Send back the listing, word for word.

■ **Data below**
---+---
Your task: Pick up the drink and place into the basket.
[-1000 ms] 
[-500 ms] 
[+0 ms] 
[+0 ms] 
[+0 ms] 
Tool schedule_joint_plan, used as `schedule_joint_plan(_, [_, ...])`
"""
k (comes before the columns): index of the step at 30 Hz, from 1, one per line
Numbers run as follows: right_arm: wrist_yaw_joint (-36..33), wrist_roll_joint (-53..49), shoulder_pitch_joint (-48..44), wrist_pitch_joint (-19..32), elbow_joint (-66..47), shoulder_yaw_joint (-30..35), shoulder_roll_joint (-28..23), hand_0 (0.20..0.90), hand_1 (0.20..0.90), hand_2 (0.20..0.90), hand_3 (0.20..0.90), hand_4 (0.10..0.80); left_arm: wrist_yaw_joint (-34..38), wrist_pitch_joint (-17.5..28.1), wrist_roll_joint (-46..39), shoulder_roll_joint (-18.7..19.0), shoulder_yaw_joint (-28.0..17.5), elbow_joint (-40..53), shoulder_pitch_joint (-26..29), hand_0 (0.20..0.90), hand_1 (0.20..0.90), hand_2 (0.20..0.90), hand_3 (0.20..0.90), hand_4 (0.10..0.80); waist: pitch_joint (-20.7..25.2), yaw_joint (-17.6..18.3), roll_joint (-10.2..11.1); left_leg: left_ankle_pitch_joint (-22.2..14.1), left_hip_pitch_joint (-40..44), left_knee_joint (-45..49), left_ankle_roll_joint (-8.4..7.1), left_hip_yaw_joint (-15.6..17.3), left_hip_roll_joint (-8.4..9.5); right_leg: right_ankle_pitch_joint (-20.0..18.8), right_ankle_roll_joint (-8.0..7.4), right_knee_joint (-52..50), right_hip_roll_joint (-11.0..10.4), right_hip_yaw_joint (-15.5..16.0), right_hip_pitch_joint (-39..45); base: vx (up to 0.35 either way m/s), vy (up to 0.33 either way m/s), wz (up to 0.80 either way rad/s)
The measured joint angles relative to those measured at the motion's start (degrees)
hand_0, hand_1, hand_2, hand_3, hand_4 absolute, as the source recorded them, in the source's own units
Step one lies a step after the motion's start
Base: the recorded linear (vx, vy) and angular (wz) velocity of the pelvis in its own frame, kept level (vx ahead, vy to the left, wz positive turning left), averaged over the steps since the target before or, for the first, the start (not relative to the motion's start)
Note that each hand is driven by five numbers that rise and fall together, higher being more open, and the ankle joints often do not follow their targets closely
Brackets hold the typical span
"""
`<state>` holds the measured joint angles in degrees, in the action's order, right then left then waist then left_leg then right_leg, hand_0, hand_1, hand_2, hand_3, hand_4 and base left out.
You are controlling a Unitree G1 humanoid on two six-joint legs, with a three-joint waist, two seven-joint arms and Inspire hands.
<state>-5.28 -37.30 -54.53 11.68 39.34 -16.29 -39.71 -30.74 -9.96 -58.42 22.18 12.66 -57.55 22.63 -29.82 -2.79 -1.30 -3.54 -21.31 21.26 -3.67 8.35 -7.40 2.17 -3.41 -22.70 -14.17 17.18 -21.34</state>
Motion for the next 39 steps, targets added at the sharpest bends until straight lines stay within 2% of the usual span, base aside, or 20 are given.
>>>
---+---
■ **Exercise answer**
Your task: Pick up the drink and place into the basket.
[-1000 ms] 
[-500 ms] 
[+0 ms] 
[+0 ms] 
[+0 ms] 
Tool schedule_joint_plan, used as `schedule_joint_plan(_, [_, ...])`
"""
k (comes before the columns): index of the step at 30 Hz, from 1, one per line
Numbers run as follows: right_arm: wrist_yaw_joint (-36..33), wrist_roll_joint (-53..49), shoulder_pitch_joint (-48..44), wrist_pitch_joint (-19..32), elbow_joint (-66..47), shoulder_yaw_joint (-30..35), shoulder_roll_joint (-28..23), hand_0 (0.20..0.90), hand_1 (0.20..0.90), hand_2 (0.20..0.90), hand_3 (0.20..0.90), hand_4 (0.10..0.80); left_arm: wrist_yaw_joint (-34..38), wrist_pitch_joint (-17.5..28.1), wrist_roll_joint (-46..39), shoulder_roll_joint (-18.7..19.0), shoulder_yaw_joint (-28.0..17.5), elbow_joint (-40..53), shoulder_pitch_joint (-26..29), hand_0 (0.20..0.90), hand_1 (0.20..0.90), hand_2 (0.20..0.90), hand_3 (0.20..0.90), hand_4 (0.10..0.80); waist: pitch_joint (-20.7..25.2), yaw_joint (-17.6..18.3), roll_joint (-10.2..11.1); left_leg: left_ankle_pitch_joint (-22.2..14.1), left_hip_pitch_joint (-40..44), left_knee_joint (-45..49), left_ankle_roll_joint (-8.4..7.1), left_hip_yaw_joint (-15.6..17.3), left_hip_roll_joint (-8.4..9.5); right_leg: right_ankle_pitch_joint (-20.0..18.8), right_ankle_roll_joint (-8.0..7.4), right_knee_joint (-52..50), right_hip_roll_joint (-11.0..10.4), right_hip_yaw_joint (-15.5..16.0), right_hip_pitch_joint (-39..45); base: vx (up to 0.35 either way m/s), vy (up to 0.33 either way m/s), wz (up to 0.80 either way rad/s)
The measured joint angles relative to those measured at the motion's start (degrees)
hand_0, hand_1, hand_2, hand_3, hand_4 absolute, as the source recorded them, in the source's own units
Step one lies a step after the motion's start
Base: the recorded linear (vx, vy) and angular (wz) velocity of the pelvis in its own frame, kept level (vx ahead, vy to the left, wz positive turning left), averaged over the steps since the target before or, for the first, the start (not relative to the motion's start)
Note that each hand is driven by five numbers that rise and fall together, higher being more open, and the ankle joints often do not follow their targets closely
Brackets hold the typical span
"""
`<state>` holds the measured joint angles in degrees, in the action's order, right then left then waist then left_leg then right_leg, hand_0, hand_1, hand_2, hand_3, hand_4 and base left out.
You are controlling a Unitree G1 humanoid on two six-joint legs, with a three-joint waist, two seven-joint arms and Inspire hands.
<state>-5.28 -37.30 -54.53 11.68 39.34 -16.29 -39.71 -30.74 -9.96 -58.42 22.18 12.66 -57.55 22.63 -29.82 -2.79 -1.30 -3.54 -21.31 21.26 -3.67 8.35 -7.40 2.17 -3.41 -22.70 -14.17 17.18 -21.34</state>
Motion for the next 39 steps, targets added at the sharpest bends until straight lines stay within 2% of the usual span, base aside, or 20 are given.
>>>

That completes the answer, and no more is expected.